:: Supplied information

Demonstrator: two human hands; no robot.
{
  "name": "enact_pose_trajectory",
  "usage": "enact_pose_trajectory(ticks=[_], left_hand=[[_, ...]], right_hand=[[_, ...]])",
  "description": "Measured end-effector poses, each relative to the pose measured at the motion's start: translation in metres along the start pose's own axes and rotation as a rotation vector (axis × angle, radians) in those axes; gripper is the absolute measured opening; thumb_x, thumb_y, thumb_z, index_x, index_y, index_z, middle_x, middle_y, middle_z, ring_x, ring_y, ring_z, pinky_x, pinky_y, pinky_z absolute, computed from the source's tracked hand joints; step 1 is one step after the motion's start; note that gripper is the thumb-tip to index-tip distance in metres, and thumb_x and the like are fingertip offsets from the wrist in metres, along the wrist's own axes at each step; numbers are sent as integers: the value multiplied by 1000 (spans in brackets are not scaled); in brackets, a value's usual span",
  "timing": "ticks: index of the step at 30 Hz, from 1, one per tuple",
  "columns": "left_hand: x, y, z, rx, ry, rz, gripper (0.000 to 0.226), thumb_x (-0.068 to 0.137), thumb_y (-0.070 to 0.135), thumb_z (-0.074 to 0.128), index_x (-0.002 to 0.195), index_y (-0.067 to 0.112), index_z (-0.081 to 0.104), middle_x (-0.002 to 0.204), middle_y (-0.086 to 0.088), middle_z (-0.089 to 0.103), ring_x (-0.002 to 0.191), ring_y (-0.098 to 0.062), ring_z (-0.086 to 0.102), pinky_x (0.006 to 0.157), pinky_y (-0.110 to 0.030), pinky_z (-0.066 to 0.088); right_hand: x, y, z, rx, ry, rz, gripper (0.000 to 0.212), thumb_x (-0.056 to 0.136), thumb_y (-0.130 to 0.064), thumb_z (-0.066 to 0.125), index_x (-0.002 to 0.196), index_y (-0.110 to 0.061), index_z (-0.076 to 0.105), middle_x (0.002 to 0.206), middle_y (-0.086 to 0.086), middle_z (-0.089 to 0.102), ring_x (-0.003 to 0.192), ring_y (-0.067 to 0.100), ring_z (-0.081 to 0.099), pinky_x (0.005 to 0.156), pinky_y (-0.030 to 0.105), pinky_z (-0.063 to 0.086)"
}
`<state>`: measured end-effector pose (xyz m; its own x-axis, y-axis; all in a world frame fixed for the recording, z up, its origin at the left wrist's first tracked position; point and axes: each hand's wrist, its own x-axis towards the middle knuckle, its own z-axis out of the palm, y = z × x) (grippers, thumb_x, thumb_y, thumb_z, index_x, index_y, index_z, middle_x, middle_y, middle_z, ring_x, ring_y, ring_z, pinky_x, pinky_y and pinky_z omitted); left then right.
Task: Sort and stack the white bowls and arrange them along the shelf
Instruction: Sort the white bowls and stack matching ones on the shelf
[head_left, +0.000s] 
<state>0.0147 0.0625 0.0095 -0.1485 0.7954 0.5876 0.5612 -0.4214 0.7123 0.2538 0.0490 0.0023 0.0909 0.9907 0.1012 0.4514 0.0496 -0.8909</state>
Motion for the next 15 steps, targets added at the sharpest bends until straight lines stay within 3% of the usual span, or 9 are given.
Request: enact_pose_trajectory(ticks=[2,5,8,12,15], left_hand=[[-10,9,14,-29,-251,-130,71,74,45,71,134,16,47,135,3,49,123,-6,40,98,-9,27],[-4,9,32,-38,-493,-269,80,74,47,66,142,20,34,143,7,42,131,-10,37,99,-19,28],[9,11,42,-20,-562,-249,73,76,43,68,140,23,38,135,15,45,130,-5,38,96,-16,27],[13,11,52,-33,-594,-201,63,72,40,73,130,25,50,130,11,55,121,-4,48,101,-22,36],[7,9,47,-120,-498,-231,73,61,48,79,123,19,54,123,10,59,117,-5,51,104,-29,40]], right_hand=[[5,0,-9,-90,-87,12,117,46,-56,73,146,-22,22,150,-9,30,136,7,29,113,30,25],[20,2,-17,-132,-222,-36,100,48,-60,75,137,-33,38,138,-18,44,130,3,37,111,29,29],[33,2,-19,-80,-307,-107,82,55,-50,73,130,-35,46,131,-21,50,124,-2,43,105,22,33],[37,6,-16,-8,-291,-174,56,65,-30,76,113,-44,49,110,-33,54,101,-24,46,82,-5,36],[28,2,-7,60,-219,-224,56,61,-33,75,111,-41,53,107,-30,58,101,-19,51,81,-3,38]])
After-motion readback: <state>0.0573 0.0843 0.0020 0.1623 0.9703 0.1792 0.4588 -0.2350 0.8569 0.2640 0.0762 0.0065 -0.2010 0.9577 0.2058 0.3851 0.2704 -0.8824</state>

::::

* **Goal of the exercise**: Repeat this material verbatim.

* **The completed task**:
Demonstrator: two human hands; no robot.
{
  "name": "enact_pose_trajectory",
  "usage": "enact_pose_trajectory(ticks=[_], left_hand=[[_, ...]], right_hand=[[_, ...]])",
  "description": "Measured end-effector poses, each relative to the pose measured at the motion's start: translation in metres along the start pose's own axes and rotation as a rotation vector (axis × angle, radians) in those axes; gripper is the absolute measured opening; thumb_x, thumb_y, thumb_z, index_x, index_y, index_z, middle_x, middle_y, middle_z, ring_x, ring_y, ring_z, pinky_x, pinky_y, pinky_z absolute, computed from the source's tracked hand joints; step 1 is one step after the motion's start; note that gripper is the thumb-tip to index-tip distance in metres, and thumb_x and the like are fingertip offsets from the wrist in metres, along the wrist's own axes at each step; numbers are sent as integers: the value multiplied by 1000 (spans in brackets are not scaled); in brackets, a value's usual span",
  "timing": "ticks: index of the step at 30 Hz, from 1, one per tuple",
  "columns": "left_hand: x, y, z, rx, ry, rz, gripper (0.000 to 0.226), thumb_x (-0.068 to 0.137), thumb_y (-0.070 to 0.135), thumb_z (-0.074 to 0.128), index_x (-0.002 to 0.195), index_y (-0.067 to 0.112), index_z (-0.081 to 0.104), middle_x (-0.002 to 0.204), middle_y (-0.086 to 0.088), middle_z (-0.089 to 0.103), ring_x (-0.002 to 0.191), ring_y (-0.098 to 0.062), ring_z (-0.086 to 0.102), pinky_x (0.006 to 0.157), pinky_y (-0.110 to 0.030), pinky_z (-0.066 to 0.088); right_hand: x, y, z, rx, ry, rz, gripper (0.000 to 0.212), thumb_x (-0.056 to 0.136), thumb_y (-0.130 to 0.064), thumb_z (-0.066 to 0.125), index_x (-0.002 to 0.196), index_y (-0.110 to 0.061), index_z (-0.076 to 0.105), middle_x (0.002 to 0.206), middle_y (-0.086 to 0.086), middle_z (-0.089 to 0.102), ring_x (-0.003 to 0.192), ring_y (-0.067 to 0.100), ring_z (-0.081 to 0.099), pinky_x (0.005 to 0.156), pinky_y (-0.030 to 0.105), pinky_z (-0.063 to 0.086)"
}
`<state>`: measured end-effector pose (xyz m; its own x-axis, y-axis; all in a world frame fixed for the recording, z up, its origin at the left wrist's first tracked position; point and axes: each hand's wrist, its own x-axis towards the middle knuckle, its own z-axis out of the palm, y = z × x) (grippers, thumb_x, thumb_y, thumb_z, index_x, index_y, index_z, middle_x, middle_y, middle_z, ring_x, ring_y, ring_z, pinky_x, pinky_y and pinky_z omitted); left then right.
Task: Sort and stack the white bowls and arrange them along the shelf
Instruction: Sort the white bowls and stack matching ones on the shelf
[head_left, +0.000s] 
<state>0.0147 0.0625 0.0095 -0.1485 0.7954 0.5876 0.5612 -0.4214 0.7123 0.2538 0.0490 0.0023 0.0909 0.9907 0.1012 0.4514 0.0496 -0.8909</state>
Motion for the next 15 steps, targets added at the sharpest bends until straight lines stay within 3% of the usual span, or 9 are given.
Request: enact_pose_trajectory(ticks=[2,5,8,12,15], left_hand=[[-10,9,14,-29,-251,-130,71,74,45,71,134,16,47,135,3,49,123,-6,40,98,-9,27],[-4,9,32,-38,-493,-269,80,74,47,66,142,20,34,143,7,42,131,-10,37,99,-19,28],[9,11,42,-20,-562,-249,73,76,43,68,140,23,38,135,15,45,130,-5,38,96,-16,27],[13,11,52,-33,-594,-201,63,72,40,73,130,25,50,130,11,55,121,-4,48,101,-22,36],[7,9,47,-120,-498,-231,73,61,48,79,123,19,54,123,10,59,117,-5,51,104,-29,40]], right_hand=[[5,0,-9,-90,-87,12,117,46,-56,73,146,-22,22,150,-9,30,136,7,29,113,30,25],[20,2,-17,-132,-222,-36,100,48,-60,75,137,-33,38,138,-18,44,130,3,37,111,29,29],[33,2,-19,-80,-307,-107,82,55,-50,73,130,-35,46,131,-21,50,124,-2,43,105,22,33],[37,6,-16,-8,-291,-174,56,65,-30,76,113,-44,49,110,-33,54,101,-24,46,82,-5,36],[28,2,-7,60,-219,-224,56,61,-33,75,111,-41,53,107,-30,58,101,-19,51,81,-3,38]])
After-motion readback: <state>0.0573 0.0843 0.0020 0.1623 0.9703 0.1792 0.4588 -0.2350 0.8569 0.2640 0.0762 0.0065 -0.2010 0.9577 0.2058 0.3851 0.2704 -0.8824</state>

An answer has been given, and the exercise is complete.